Cameroun: Danse - Agathe Djokam plaide pour la femme

Dans son dernier spectacle « Echogr'Art-phie », la danseuse et chorégraphe camerounaise lève les tabous sur les menstruations et l'anatomie féminine.

Parler du processus de création de la vie pour Agathe Djokam, c'est accepter de tirer le voile sur les tabous autour des menstruations. Ce phénomène naturel qui pourtant provoque la gêne chez beaucoup lorsqu'il en est fait mention, est au cœur du dernier spectacle de la danseuse et chorégraphe camerounaise intitulé : « Echogr'Art-phie ».

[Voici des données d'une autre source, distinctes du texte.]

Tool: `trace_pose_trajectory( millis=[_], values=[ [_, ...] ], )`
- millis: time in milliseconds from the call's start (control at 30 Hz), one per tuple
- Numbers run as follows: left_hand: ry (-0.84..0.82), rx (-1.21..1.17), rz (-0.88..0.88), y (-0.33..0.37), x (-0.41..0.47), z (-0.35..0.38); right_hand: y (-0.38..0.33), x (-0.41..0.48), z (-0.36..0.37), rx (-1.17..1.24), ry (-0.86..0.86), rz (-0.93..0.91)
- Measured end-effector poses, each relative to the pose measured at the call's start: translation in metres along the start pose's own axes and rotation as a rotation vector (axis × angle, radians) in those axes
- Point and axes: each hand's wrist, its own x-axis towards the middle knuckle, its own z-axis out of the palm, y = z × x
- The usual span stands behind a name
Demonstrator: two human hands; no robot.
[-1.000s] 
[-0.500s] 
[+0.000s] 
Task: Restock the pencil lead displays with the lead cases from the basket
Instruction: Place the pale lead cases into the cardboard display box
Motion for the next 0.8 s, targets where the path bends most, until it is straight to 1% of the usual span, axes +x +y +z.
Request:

Comme pour la majorité de ses œuvres, l'artiste met toutes ses tripes dans ce travail rude de 80 minutes, dans un double objectif. D'abord s'accepter en tant que femme et accepter tout ce que traverse le corps féminin physiologiquement. Ensuite et enfin accepter tous les autres êtres vivants issus d'une manière inévitable de ce cycle menstruel. « Osons parler de ce nous vivons, n'ayons pas honte de la menstruation car elle est la fondation de toute existence », se fend l'artiste.

Ce nouveau projet d'Agathe Djokam présenté le 29 mai dernier à l'Institut français du Cameroun à Yaoundé à la suite d'une résidence en ces lieux, a également pour ambition de prendre la chorégraphie sous un autre plan, d'en étudier la naissance depuis l'expression de l'idée jusqu'à l'accomplissement, un peu comme la vie humaine se crée.

Cette détermination à dépeindre le monde par la force de la danse se retrouve dans les projets d'Agathe Djokam. La danseuse et chorégraphe en a fait du chemin depuis son premier solo « Energie », dévoilé en 2018 en Côte d'Ivoire durant le Marché des Arts du spectacle d'Abidjan (MASA). La Fondatrice de l'association Corpo Symbiose, à la tête de la compagnie à son nom, a fait partie de plusieurs expériences dans des groupes de danse, aussi bien contemporain que de hip hop. La danseuse et chorégraphe, la trentaine à peine entamée, commence à se frotter à cet art à Douala à la faveur de ballets de fêtes de fin d'année à l'école. Désormais, elle vit plusieurs vies artistiques en une seule.

En 2014, elle obtient une bourse pour la France, concrétisant ses efforts de longue haleine. Le chemin se jonche alors de surprises et d'exploits impressionnants qui la mèneront en France, au Bénin, au Mali, et surtout au Sénégal où en 2015, elle est acceptée pour une formation de deux ans en danse traditionnelle et contemporaine d'Afrique à la prestigieuse Ecole Des Sables près de Dakar. En 2014, elle crée la compagnie Agathe Djokam pour la promotion de cet art auquel elle est dévouée. La lauréate de la bourse de résidence « Visa pour la création » à Paris a encore de nombreux projets sur le feu.